LettersWhy Cathay Pacific data breach warranted an investigation from the outset, not a compliance check

While compliance checks are useful for relatively minor breaches, they need not precede an investigation in serious cases, former privacy commissioner says

Hong Kong’s privacy watchdog should make public the outcome of more compliance checks

2-MIN READ2-MIN

Cathay Pacific staff help out passengers at the airline’s check-in counters at Hong Kong International Airport on October 29. The company announced on October 24 that the personal data of 9.4 million customers had been compromised. Photo: Felix Wong

Published: 7:04am, 12 Nov 2018Updated: 7:04am, 12 Nov 2018

I refer to the letter from the acting privacy commissioner published on November 8 (“It is wrong to say compliance checks are ‘pointless’ when it comes to claims of data leaks”). The distinction between an investigation and a compliance check is important. The former comprises enforcement activities regulated by the Personal Data (Privacy) Ordinance.
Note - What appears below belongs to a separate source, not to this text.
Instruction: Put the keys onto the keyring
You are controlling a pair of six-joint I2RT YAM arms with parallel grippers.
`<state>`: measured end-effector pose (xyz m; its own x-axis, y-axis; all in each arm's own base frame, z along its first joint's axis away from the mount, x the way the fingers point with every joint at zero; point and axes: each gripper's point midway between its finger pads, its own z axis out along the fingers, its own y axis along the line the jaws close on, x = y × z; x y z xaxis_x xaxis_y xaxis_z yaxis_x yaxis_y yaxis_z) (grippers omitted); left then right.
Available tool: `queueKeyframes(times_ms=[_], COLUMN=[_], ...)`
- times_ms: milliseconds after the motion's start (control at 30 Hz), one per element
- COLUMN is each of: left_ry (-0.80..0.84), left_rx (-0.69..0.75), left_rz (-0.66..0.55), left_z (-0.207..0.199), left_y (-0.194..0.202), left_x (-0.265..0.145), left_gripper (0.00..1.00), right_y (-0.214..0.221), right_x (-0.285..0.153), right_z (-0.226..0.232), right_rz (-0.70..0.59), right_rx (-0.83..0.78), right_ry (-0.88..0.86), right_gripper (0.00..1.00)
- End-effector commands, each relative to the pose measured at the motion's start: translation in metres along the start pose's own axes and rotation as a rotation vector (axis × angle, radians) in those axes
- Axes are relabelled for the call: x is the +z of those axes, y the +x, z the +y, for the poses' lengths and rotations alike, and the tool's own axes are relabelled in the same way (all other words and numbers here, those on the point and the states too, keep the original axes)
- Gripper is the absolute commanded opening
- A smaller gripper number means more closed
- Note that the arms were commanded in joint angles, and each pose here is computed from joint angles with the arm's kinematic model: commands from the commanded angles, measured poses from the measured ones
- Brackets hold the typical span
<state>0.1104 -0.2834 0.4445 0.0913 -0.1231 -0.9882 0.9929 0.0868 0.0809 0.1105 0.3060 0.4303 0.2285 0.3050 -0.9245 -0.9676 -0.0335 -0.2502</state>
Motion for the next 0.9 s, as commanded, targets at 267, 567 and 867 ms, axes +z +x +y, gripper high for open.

Organisations’ failure to cooperate with the commissioner during the investigation, including the giving of false or misleading information, is a criminal offence. Organisations found to have contravened the ordinance are subject to an enforcement notice, issued by the commissioner to remedy the contravention, non-compliance with which is also an offence. The ordinance was reinforced in 2012 to enhance the effectiveness of these enforcement measures.

By contrast, compliance checks are administrative arrangements lacking the above sanctioning powers. Organisations are not criminally liable for misleading statements. The commissioner would not determine whether there was a contravention of the ordinance and the case would normally be closed if the organisation involved promised to follow the commissioner’s advice for improvement.

Compliance checks serve two purposes. First, due to resource constraints, the commissioner has to be “selective in order to be effective”. Hence, he undertakes investigations of serious breaches and resorts to compliance checks in relatively minor cases.

Secondly, where serious breaches are brought to light by third-party sources, it is fair to ascertain facts from the organisations concerned through compliance checks before deciding whether to initiate an investigation.